Heuristic:Snorkel team Snorkel NLP Preprocessor Memoization
| Knowledge Sources | |
|---|---|
| Domains | NLP, Optimization |
| Last Updated | 2026-02-14 21:00 GMT |
Overview
NLPLabelingFunction enables memoization by default, caching spaCy Doc objects across all NLP labeling function instances that share the same preprocessor to avoid redundant NLP processing.
Description
The Mapper/Preprocessor system in Snorkel includes an optional memoization cache. When `memoize=True` (the default for NLP preprocessors), the result of applying a preprocessor to a data point is stored in a dictionary keyed by a hashable representation of the input. Subsequent calls with the same input return the cached result. This is particularly valuable for NLP labeling functions where spaCy parsing is expensive.
Additionally, the memoization system uses `pickle.loads(pickle.dumps(x))` instead of `copy.deepcopy()` for creating copies of data points, which is a deliberate workaround for known deepcopy issues with pandas Series and SimpleNamespace objects containing dictionary attributes.
Usage
The default behavior is typically correct and should not need adjustment. Consider disabling memoization (`memoize=False`) only when:
- Memory is severely constrained and the cache grows too large
- Data points are not hashable
- You need to mutate data points in place
The Insight (Rule of Thumb)
- Action: Keep `memoize=True` (default) for NLPLabelingFunction and SpacyPreprocessor when applying multiple NLP-based LFs to the same dataset.
- Value: Default is `True` for NLP preprocessors.
- Trade-off: Trades memory for speed. Each unique data point's spaCy Doc is cached, which can consume significant memory for large datasets but avoids re-parsing text for each NLP labeling function.
Reasoning
When applying N NLP labeling functions to a dataset, without memoization each LF would independently parse every text with spaCy. With memoization, each text is parsed once, and the resulting Doc object is shared across all N LFs. For a dataset of D documents and N NLP LFs, this reduces spaCy calls from D*N to D.

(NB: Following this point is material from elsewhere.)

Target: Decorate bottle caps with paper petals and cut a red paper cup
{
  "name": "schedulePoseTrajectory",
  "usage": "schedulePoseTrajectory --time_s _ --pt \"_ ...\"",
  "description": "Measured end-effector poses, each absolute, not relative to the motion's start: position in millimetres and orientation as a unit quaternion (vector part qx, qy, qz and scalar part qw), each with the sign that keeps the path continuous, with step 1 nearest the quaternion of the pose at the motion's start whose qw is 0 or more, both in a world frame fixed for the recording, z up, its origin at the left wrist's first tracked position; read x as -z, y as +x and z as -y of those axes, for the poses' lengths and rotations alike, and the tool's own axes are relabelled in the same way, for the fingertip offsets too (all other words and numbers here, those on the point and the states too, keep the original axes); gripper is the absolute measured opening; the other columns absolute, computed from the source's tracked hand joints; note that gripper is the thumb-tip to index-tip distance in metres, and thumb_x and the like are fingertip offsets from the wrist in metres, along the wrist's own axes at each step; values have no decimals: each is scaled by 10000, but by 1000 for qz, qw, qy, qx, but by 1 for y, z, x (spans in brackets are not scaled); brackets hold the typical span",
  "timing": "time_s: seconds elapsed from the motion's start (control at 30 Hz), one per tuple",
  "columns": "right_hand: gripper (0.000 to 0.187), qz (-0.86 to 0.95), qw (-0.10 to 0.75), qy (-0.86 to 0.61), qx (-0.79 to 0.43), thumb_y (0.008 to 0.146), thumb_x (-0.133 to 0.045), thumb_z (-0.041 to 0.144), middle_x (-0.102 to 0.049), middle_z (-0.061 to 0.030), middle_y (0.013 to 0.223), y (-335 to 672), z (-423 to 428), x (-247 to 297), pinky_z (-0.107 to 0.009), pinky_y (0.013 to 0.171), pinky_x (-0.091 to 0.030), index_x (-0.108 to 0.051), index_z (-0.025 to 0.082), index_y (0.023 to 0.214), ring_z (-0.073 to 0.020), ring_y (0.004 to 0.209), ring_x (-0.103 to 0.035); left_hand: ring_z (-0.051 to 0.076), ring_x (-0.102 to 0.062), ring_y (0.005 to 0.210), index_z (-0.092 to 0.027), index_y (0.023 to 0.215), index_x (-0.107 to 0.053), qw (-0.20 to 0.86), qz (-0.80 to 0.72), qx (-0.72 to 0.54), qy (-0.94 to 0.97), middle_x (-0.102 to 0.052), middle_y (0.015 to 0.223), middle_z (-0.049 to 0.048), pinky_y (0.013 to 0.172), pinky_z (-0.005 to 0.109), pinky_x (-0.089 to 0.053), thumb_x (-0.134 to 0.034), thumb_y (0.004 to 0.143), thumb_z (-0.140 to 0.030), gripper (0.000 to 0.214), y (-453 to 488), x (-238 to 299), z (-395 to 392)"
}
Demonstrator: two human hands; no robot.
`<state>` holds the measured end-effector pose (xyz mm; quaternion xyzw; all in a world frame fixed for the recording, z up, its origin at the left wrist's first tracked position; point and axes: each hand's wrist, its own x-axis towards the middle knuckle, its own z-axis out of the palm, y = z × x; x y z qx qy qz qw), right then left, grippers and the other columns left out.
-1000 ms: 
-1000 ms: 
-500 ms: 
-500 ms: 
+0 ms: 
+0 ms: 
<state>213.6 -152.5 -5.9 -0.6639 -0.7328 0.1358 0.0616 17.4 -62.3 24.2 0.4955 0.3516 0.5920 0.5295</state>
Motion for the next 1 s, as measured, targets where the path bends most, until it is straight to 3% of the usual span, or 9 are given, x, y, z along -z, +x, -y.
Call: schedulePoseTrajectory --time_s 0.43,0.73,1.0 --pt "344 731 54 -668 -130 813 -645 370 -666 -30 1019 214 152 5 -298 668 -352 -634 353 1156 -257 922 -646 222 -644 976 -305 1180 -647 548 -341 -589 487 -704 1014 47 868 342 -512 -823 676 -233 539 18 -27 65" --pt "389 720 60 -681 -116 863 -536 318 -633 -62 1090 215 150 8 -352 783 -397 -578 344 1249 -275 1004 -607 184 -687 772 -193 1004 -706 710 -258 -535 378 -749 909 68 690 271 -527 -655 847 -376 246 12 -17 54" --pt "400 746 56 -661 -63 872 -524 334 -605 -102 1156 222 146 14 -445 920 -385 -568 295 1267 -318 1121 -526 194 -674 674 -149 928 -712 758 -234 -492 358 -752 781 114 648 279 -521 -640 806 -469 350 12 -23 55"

The pickle roundtrip for deep copying is explained in a code comment:
Code evidence from `map/core.py:157-160`:
# NB: using pickle roundtrip as a more robust deepcopy
# As an example, calling deepcopy on a pd.Series or SimpleNamespace
# with a dictionary attribute won't create a copy of the dictionary
x_mapped = pickle.loads(pickle.dumps(x))
Memoization cache from `map/core.py:152-166`:
if self.memoize:
x_hashable = self._memoize_key(x)
if x_hashable in self._cache:
return self._cache[x_hashable]
...
if self.memoize:
self._cache[x_hashable] = x_mapped